Work to complete =>
Select the lines below containing the word "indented".

** Excerpted records follows **

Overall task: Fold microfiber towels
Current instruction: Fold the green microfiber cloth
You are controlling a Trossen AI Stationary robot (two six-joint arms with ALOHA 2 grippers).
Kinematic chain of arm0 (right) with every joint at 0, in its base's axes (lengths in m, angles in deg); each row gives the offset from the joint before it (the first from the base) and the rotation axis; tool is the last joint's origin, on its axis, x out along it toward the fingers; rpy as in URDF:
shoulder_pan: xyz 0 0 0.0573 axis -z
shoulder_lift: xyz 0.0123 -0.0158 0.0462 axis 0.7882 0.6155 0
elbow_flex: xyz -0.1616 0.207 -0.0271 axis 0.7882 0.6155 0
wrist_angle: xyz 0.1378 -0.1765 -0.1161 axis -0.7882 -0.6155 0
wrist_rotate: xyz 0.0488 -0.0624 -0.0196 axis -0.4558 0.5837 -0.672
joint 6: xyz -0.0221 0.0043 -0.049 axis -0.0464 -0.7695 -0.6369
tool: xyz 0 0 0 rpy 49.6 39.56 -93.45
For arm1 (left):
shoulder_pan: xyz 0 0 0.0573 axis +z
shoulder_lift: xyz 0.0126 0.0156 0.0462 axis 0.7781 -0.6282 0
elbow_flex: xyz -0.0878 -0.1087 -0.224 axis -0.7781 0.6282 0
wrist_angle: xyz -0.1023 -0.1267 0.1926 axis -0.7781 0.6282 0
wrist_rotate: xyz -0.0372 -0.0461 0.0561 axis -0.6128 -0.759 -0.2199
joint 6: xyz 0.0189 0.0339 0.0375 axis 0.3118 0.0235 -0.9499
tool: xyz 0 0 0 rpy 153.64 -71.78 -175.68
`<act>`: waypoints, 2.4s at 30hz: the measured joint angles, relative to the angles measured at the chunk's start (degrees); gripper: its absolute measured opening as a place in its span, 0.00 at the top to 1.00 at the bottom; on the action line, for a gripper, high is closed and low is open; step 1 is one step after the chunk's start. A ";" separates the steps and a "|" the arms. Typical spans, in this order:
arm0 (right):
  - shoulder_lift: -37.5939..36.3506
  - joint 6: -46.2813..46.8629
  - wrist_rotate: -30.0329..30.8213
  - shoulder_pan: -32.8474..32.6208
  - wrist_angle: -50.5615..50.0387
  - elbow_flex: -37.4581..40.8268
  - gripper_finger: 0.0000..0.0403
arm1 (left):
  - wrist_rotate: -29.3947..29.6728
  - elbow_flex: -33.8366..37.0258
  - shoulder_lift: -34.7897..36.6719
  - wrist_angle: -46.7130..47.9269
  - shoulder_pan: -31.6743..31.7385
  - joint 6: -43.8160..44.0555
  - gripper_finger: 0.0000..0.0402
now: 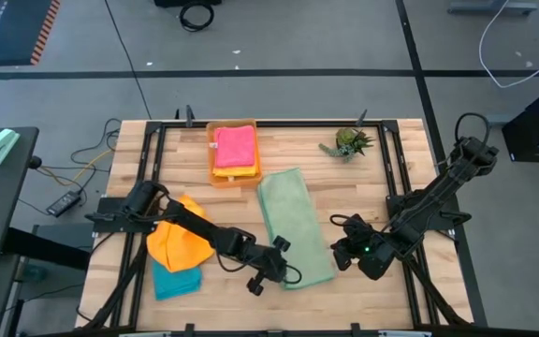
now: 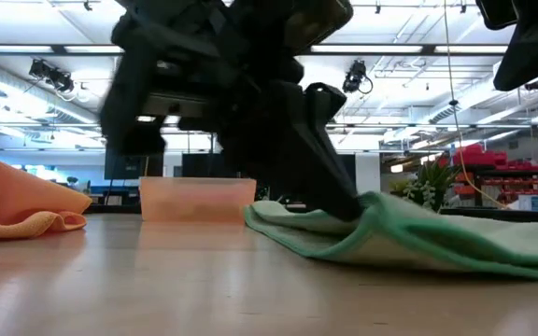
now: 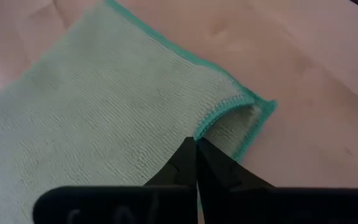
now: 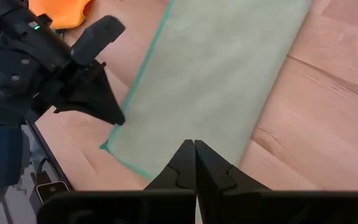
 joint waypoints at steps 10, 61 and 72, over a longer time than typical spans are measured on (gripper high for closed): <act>0.00 -1.22 0.01 0.00 -0.09 0.00 1.00 | 5.55 -3.93 0.81 3.94 -0.82 2.30 0.99; 33.79 -8.71 -19.80 -2.45 34.77 -6.16 1.00 | -13.56 -3.85 -0.71 13.29 -6.05 23.68 0.92; 31.88 -10.51 -19.27 -2.19 34.48 -6.07 1.00 | -16.11 -3.85 1.51 13.21 -5.57 24.09 0.80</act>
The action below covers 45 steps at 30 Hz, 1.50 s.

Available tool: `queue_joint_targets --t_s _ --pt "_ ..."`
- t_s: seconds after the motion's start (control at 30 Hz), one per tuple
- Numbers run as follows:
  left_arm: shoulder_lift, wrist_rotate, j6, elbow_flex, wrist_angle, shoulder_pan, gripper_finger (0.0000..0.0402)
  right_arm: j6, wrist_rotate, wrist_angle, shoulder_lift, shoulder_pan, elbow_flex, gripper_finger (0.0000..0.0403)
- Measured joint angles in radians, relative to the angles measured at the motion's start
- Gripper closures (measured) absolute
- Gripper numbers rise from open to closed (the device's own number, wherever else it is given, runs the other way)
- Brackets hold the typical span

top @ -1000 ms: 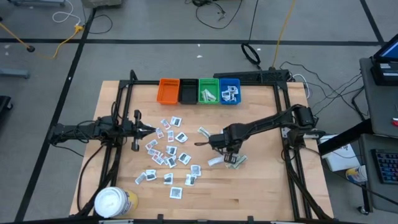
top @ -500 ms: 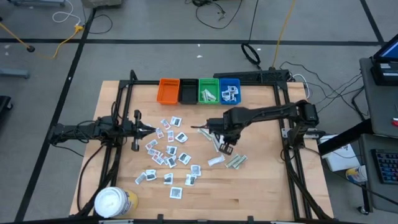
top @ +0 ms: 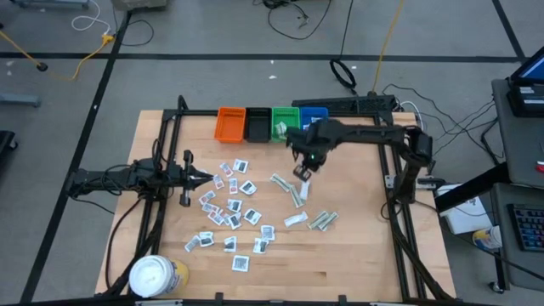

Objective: Pick & Place First Aid Supplies
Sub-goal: Put the green bandage into the green bin

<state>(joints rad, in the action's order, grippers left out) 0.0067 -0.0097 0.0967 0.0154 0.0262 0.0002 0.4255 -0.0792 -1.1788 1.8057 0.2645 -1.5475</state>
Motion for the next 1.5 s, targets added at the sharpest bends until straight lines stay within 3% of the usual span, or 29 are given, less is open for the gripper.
queue_joint_targets --t_s 0.43,1.17,1.5 --pt "0.000 0.000 0.000 0.000 0.000 0.000 0.0364 0.011 -0.001 0.025 0.006 0.228 -0.012 0.0401" --pt "0.000 0.000 0.000 0.000 0.000 0.000 0.0364 -0.027 -0.005 -0.143 0.452 0.344 -0.722 0.0402" --pt "0.000 0.000 0.000 0.000 0.000 0.000 0.0364 -0.034 -0.027 -0.049 0.513 0.351 -0.751 0.0403"
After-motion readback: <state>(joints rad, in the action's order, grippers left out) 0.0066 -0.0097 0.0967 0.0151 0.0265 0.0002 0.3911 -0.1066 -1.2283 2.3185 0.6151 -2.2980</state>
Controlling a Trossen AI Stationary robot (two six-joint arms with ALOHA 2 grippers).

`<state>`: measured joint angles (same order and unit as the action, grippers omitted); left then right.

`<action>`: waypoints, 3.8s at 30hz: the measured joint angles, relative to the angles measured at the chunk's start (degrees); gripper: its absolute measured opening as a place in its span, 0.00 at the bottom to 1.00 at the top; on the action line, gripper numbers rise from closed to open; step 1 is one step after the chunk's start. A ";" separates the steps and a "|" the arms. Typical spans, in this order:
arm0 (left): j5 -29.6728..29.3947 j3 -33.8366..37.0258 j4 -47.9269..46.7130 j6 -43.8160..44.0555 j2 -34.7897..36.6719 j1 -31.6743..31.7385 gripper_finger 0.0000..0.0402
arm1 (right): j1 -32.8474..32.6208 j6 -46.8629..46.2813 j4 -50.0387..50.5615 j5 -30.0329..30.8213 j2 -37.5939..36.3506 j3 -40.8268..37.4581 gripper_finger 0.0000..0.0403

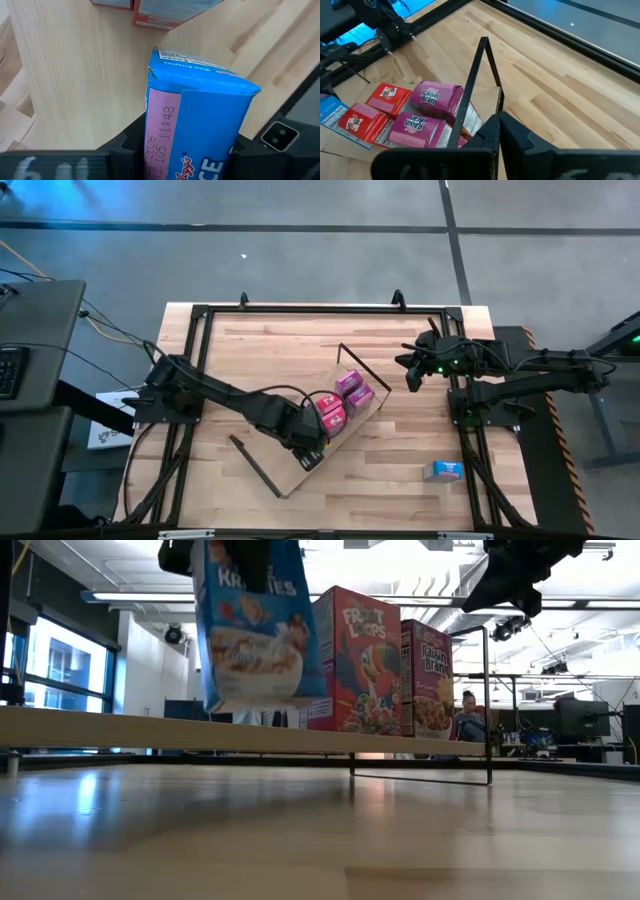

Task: Stack cereal on shelf
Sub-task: Put the top blue cereal box on the shelf, then put the blue cereal box on the shelf aligned with the other blue cereal box

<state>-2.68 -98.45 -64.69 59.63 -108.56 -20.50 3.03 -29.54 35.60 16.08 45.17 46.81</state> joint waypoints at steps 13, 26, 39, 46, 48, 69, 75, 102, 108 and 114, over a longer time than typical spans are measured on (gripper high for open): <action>-2.90 0.00 0.45 4.25 -0.69 -0.60 0.31 | 0.00 -1.46 0.34 0.02 -0.02 -0.02 0.00; -3.89 0.00 0.42 4.88 -0.95 -0.67 0.38 | 0.00 -0.17 0.47 0.39 -0.02 -0.02 0.00; -3.60 0.00 1.96 5.68 -1.72 -0.67 0.49 | 0.00 -0.02 0.60 1.06 -0.02 -0.07 0.00; -3.36 0.02 2.33 3.15 -0.23 -0.42 0.56 | 0.00 -0.02 0.63 1.09 0.00 -0.07 0.00; -3.09 0.02 2.85 2.48 0.74 -0.10 0.58 | 0.00 -0.02 0.63 1.07 0.00 -0.07 0.00; -26.98 0.44 1.65 -14.44 21.58 2.66 0.60 | 0.00 -1.51 -2.00 1.85 -0.03 -0.07 0.00; -36.89 9.00 4.15 -16.23 29.50 2.67 0.48 | 0.00 1.33 -6.69 -2.95 -0.56 -0.07 0.00; -19.65 43.43 59.62 -47.20 52.48 25.71 0.06 | -20.29 -14.49 38.96 -29.87 17.73 31.17 0.59; -14.10 43.43 59.90 -48.53 52.16 29.77 0.01 | -35.70 -29.12 38.34 -26.01 17.77 25.77 0.59; -12.43 43.44 59.92 -49.41 52.16 31.59 0.00 | -48.21 -42.63 35.48 -19.32 18.23 21.30 0.59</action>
<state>-15.11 -55.02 -4.78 10.22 -56.40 11.09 -45.18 -72.17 71.08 -3.25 63.40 68.11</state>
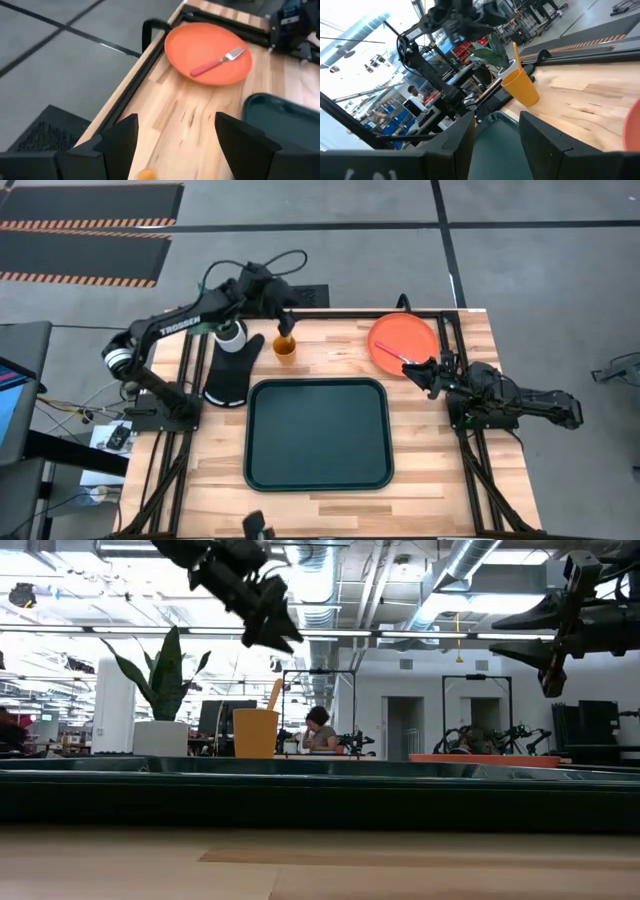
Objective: Pick and place plate/cup/fork/spoon on tray
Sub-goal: Put the yellow spoon on the left of the black serving tray
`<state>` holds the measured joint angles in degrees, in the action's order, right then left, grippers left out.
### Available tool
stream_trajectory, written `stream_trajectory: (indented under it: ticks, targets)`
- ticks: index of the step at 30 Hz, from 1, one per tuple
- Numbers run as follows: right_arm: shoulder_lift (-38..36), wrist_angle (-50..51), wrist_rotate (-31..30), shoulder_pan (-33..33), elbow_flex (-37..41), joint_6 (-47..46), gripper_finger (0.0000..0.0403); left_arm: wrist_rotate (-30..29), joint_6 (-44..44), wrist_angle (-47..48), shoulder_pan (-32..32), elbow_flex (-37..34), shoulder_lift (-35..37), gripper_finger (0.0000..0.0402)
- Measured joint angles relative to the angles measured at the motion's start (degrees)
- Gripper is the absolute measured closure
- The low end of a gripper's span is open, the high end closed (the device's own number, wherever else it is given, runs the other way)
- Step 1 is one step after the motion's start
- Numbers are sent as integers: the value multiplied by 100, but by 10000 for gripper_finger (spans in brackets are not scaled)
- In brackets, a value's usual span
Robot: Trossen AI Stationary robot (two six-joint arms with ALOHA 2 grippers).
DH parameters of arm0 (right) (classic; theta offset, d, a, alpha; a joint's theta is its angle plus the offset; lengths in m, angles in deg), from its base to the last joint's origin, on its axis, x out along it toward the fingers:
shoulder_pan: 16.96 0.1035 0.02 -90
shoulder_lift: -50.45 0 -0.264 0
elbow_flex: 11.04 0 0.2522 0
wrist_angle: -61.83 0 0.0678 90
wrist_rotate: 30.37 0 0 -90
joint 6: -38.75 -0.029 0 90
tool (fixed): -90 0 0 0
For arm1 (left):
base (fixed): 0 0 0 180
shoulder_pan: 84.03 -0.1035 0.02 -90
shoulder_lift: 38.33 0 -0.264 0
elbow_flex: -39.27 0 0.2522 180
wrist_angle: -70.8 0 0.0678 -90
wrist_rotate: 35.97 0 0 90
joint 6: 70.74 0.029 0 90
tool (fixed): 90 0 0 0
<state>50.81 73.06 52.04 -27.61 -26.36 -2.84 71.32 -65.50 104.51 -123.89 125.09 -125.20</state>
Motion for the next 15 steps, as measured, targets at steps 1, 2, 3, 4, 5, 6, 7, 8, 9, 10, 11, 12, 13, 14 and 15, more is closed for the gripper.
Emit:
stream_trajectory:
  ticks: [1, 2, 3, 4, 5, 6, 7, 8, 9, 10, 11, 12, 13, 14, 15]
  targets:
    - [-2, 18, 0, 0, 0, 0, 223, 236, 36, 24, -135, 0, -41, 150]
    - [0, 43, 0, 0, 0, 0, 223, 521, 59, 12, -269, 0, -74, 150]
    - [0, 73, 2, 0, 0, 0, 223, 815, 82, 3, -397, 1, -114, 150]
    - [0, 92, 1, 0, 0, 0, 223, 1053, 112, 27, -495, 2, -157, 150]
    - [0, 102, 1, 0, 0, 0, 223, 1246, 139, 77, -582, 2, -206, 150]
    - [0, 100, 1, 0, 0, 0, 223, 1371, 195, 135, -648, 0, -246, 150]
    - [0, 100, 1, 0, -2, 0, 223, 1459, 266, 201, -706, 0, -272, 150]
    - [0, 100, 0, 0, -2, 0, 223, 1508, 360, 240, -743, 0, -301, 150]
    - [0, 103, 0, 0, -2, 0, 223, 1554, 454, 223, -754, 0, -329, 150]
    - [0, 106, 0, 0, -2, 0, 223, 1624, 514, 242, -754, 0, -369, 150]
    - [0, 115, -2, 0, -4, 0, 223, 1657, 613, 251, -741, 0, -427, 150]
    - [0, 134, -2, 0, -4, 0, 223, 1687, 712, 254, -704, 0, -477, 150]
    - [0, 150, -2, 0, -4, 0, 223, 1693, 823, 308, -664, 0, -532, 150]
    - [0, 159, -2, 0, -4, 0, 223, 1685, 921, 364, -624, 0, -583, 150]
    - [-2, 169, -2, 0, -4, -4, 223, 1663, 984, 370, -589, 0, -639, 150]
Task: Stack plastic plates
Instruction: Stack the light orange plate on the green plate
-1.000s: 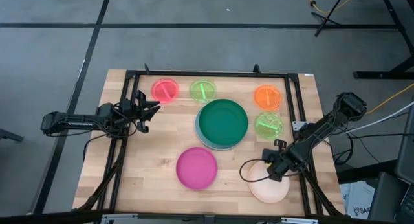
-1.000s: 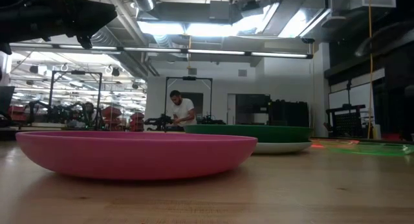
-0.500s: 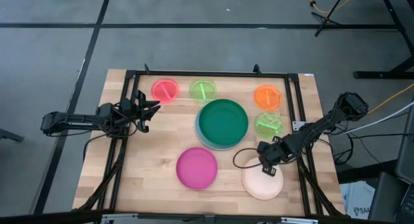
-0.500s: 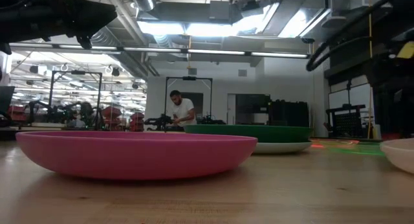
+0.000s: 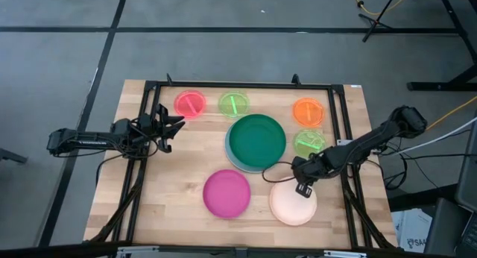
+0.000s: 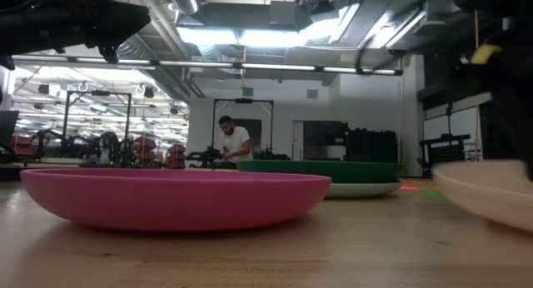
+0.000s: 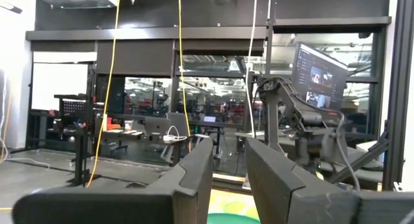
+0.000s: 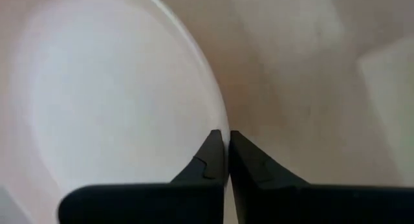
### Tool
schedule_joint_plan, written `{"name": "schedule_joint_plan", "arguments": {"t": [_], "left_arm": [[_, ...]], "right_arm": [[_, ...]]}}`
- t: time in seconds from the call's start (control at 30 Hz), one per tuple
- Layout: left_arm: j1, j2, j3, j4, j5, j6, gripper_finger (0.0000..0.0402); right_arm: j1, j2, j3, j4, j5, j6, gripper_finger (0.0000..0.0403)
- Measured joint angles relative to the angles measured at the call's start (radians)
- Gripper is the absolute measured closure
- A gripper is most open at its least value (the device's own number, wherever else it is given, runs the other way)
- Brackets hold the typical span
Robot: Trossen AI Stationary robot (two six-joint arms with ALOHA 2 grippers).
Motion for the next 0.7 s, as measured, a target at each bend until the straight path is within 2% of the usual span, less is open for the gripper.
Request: {"name": "schedule_joint_plan", "arguments": {"t": [0.33, 0.5, 0.7], "left_arm": [[0.000, 0.000, 0.000, 0.000, 0.000, 0.000, 0.0315], [0.000, 0.000, 0.000, 0.000, 0.001, 0.000, 0.0315], [0.000, 0.000, 0.000, 0.000, 0.000, 0.000, 0.0315]], "right_arm": [[-0.120, -0.025, 0.112, 0.019, 0.111, -0.136, 0.0402], [-0.196, -0.025, 0.132, 0.020, 0.171, -0.178, 0.0402], [-0.285, -0.025, 0.132, 0.108, 0.201, -0.236, 0.0402]]}}
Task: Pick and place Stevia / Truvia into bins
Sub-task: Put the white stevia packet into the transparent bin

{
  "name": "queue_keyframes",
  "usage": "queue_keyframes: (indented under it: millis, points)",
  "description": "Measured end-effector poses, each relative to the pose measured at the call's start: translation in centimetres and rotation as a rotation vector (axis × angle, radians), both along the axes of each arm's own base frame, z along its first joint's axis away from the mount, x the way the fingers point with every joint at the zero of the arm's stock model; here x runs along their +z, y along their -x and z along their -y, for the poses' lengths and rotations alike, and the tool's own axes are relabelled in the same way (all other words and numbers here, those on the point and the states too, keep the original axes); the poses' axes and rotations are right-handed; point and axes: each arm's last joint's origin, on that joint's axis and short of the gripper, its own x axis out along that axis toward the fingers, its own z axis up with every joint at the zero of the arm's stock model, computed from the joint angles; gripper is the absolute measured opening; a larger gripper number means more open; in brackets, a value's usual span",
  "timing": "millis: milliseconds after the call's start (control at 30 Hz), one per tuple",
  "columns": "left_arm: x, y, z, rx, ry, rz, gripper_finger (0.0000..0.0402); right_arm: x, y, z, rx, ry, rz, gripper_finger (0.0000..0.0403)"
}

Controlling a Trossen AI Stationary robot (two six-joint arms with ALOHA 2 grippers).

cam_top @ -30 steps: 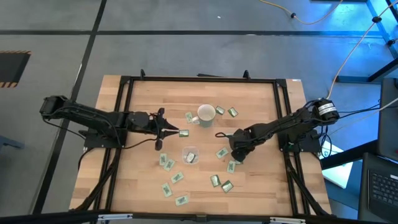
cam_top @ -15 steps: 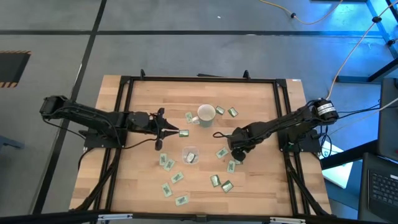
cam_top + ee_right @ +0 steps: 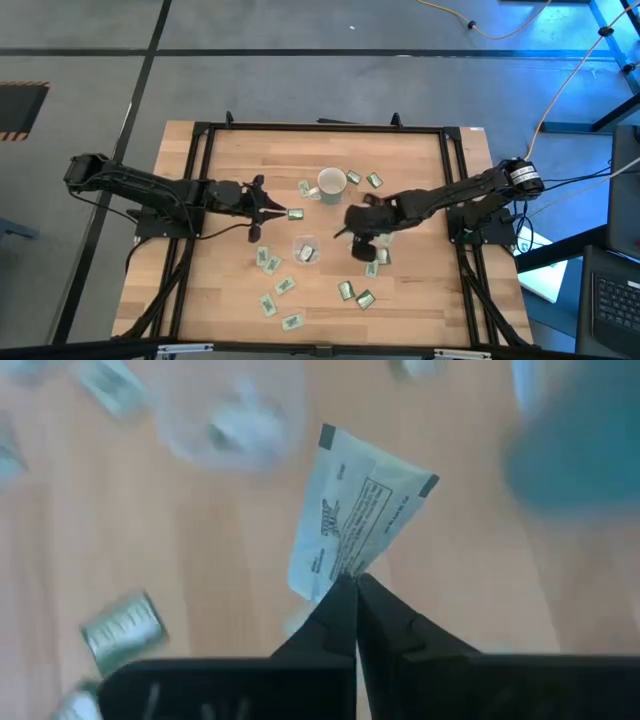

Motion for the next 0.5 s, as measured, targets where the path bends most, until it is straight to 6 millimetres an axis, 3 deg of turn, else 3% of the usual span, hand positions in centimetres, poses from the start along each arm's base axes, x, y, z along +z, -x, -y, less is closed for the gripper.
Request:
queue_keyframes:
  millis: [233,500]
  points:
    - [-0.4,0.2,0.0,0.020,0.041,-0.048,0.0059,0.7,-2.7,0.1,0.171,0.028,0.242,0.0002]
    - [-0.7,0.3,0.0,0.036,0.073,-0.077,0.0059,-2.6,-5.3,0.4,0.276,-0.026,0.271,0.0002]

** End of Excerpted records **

Expected output =>
stream_trajectory, written `stream_trajectory: (indented under it: ticks, targets)`
  "usage": "queue_keyframes: (indented under it: millis, points)",

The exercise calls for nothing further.